─── DATA BLOCK ───

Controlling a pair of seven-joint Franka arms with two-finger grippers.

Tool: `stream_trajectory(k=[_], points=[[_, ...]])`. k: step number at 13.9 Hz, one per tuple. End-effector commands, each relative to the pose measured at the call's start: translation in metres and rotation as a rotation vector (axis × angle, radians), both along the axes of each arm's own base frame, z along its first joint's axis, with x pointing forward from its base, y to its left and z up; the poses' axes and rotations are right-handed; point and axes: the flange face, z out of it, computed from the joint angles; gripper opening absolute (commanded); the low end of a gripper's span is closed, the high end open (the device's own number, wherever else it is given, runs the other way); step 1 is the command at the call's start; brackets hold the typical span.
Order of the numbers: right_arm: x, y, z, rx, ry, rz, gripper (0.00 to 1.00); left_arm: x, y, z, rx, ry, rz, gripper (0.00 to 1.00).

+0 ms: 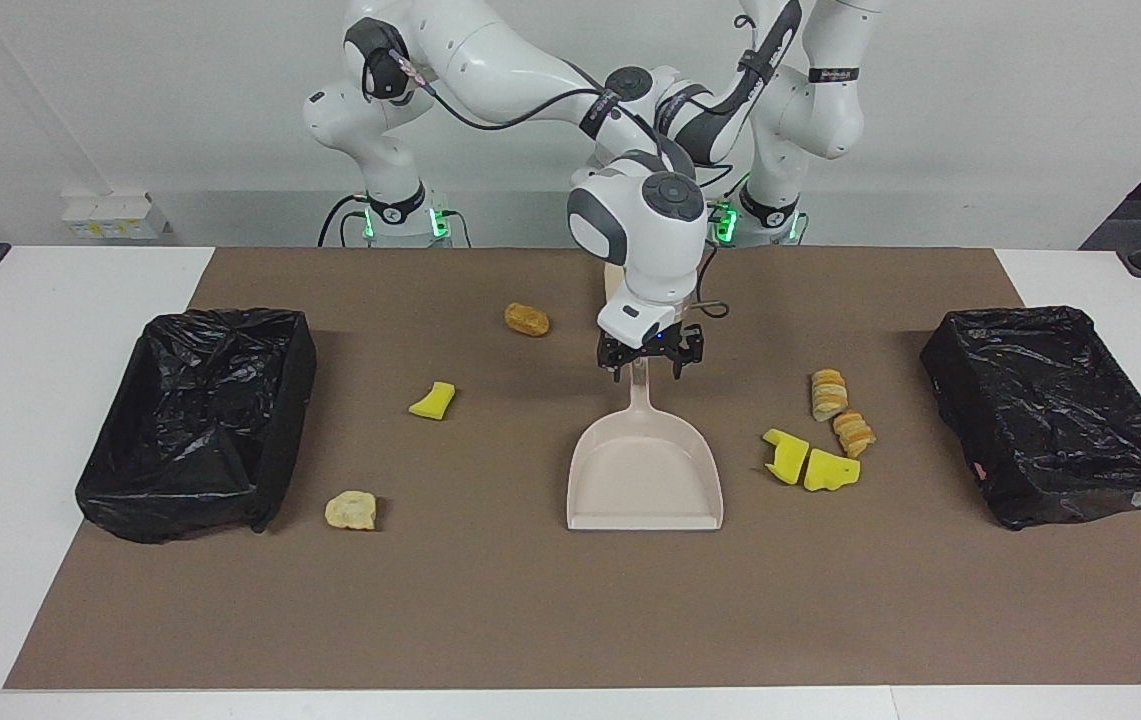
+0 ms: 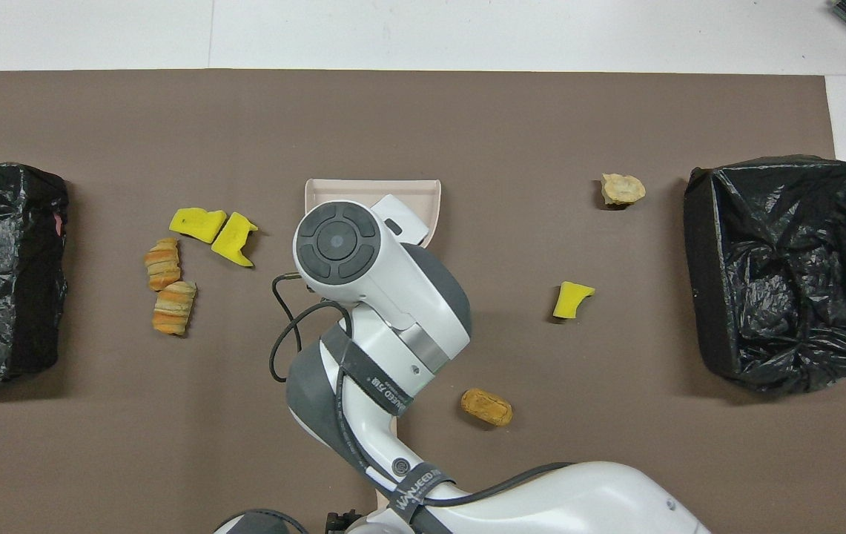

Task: Sweep and dump trash in bin
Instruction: 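Reach the right gripper to the beige dustpan handle and grasp it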

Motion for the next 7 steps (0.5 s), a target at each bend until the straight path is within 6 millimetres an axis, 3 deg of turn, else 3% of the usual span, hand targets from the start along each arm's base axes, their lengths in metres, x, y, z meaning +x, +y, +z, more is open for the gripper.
stream_trajectory(k=[1,3,4,5,7], points=[[-0.004,-0.008,-0.015,-0.027,-0.012,0.012,0.84,-0.008,-0.002,0.000,0.002,0.009,0.014,0.82],[-0.008,-0.012,-0.023,-0.033,-0.005,0.016,0.83,-0.009,-0.001,-0.001,0.012,0.015,0.010,0.21],[-0.010,-0.014,-0.026,-0.033,-0.005,0.017,0.83,-0.009,-0.001,-0.001,0.014,0.016,0.011,0.05],[-0.010,-0.014,-0.025,-0.032,-0.006,0.017,0.82,-0.010,0.000,-0.002,0.021,0.019,0.010,0.00],[-0.011,-0.013,-0.025,-0.027,-0.006,0.023,0.72,-0.010,0.001,-0.001,0.028,0.025,-0.004,0.00]])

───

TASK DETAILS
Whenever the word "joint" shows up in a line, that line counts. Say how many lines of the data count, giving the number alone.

TASK OUTPUT
2